## [Work required]
Give back only the lines in the records below from the one with "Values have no" to the one with "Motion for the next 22", both inclusive, word for word.

## [Exercise input]
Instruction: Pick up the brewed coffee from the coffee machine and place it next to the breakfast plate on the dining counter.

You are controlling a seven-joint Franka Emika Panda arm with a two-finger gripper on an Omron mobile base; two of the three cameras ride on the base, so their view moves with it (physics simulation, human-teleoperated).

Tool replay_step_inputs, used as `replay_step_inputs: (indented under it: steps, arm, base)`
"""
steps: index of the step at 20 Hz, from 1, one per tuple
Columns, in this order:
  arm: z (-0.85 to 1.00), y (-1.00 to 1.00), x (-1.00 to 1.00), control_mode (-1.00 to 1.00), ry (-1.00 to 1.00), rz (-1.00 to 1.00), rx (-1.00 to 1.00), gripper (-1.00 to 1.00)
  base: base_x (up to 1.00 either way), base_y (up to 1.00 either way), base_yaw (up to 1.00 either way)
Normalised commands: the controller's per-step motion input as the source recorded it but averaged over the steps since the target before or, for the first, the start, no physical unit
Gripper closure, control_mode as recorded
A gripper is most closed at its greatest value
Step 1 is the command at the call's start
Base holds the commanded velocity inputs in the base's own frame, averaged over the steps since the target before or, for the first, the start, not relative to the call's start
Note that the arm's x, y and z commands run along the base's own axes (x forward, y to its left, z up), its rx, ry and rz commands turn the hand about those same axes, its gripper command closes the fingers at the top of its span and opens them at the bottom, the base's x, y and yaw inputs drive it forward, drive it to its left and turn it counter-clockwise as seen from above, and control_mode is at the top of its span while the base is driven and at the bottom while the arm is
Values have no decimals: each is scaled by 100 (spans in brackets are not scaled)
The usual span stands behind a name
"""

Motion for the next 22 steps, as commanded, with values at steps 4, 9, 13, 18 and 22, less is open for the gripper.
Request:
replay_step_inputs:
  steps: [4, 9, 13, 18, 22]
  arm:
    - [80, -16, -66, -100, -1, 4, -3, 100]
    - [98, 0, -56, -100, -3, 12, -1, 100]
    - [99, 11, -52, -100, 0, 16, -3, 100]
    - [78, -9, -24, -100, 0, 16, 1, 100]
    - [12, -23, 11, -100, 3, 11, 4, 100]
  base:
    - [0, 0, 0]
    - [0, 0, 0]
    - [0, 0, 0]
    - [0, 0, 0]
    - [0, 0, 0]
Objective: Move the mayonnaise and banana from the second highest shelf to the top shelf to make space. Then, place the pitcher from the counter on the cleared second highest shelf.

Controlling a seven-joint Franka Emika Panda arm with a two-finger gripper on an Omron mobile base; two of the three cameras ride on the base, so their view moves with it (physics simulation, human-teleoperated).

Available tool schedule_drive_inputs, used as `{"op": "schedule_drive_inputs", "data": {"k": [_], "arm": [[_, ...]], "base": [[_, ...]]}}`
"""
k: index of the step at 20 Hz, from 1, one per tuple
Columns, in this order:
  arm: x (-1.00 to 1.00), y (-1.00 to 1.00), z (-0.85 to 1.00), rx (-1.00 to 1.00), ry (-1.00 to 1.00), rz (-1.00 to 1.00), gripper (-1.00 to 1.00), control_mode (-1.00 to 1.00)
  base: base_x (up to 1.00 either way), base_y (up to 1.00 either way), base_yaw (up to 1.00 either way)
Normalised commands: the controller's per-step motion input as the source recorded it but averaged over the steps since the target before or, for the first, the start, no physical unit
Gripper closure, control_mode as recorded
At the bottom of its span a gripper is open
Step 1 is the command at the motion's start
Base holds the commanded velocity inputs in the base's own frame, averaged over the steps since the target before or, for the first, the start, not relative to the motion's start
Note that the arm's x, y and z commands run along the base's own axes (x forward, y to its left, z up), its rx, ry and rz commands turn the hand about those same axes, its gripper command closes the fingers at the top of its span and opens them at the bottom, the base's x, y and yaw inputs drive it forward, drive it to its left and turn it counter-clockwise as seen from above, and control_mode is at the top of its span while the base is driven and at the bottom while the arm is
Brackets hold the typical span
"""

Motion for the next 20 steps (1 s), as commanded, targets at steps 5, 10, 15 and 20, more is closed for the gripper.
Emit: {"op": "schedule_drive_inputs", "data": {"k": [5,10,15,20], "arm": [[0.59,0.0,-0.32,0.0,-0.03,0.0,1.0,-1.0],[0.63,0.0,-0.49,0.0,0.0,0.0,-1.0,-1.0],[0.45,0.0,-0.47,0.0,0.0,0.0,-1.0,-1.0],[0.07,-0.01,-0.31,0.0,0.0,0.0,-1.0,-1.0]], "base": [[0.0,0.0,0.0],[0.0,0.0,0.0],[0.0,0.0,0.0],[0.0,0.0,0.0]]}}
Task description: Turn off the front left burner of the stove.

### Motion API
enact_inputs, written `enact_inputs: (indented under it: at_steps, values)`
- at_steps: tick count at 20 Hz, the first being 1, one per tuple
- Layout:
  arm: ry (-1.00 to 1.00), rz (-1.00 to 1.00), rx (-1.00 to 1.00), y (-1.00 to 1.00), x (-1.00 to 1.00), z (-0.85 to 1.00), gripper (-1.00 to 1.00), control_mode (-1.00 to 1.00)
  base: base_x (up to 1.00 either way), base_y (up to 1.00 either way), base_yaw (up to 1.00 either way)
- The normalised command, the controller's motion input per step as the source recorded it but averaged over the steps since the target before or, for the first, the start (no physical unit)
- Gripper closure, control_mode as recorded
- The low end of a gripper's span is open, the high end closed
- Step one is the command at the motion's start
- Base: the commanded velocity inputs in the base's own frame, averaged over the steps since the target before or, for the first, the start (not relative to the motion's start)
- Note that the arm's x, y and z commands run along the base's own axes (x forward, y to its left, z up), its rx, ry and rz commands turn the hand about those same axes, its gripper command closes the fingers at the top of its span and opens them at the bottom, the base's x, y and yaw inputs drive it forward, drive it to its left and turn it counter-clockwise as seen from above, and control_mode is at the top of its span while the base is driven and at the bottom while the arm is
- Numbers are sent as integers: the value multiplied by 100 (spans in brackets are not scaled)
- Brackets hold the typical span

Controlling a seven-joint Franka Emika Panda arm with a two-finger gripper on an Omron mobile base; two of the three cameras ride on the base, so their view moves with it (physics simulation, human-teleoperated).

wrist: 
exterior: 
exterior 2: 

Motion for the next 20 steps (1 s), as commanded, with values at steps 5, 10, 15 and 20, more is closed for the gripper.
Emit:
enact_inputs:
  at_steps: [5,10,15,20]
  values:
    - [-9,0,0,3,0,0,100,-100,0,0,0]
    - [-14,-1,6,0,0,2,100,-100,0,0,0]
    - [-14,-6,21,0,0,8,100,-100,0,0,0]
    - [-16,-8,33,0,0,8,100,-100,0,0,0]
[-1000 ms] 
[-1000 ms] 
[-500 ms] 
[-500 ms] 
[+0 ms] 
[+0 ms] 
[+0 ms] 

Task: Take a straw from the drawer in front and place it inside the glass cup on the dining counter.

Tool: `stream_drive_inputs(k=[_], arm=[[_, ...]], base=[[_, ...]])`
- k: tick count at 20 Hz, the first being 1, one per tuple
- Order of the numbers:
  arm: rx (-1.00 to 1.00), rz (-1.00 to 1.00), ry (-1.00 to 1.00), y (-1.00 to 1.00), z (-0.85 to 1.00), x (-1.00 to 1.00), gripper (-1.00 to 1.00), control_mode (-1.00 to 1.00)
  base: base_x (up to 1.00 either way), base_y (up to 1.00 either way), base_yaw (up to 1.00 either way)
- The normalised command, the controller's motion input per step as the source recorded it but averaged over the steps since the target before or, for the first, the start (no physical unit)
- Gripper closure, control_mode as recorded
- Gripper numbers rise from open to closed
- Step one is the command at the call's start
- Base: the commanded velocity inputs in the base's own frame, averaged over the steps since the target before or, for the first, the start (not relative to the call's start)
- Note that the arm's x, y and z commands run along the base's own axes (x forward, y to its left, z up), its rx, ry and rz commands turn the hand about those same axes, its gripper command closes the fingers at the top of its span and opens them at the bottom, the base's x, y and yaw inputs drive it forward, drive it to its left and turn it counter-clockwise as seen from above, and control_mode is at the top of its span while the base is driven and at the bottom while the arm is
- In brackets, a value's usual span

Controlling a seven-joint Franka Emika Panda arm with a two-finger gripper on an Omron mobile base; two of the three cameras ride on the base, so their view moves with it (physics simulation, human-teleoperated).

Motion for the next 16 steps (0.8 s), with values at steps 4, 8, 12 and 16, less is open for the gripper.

## [Written answer]
Values have no decimals: each is scaled by 100 (spans in brackets are not scaled)
The usual span stands behind a name
"""

Motion for the next 22 steps, as commanded, with values at steps 4, 9, 13, 18 and 22, less is open for the gripper.

The requested output has been fully supplied.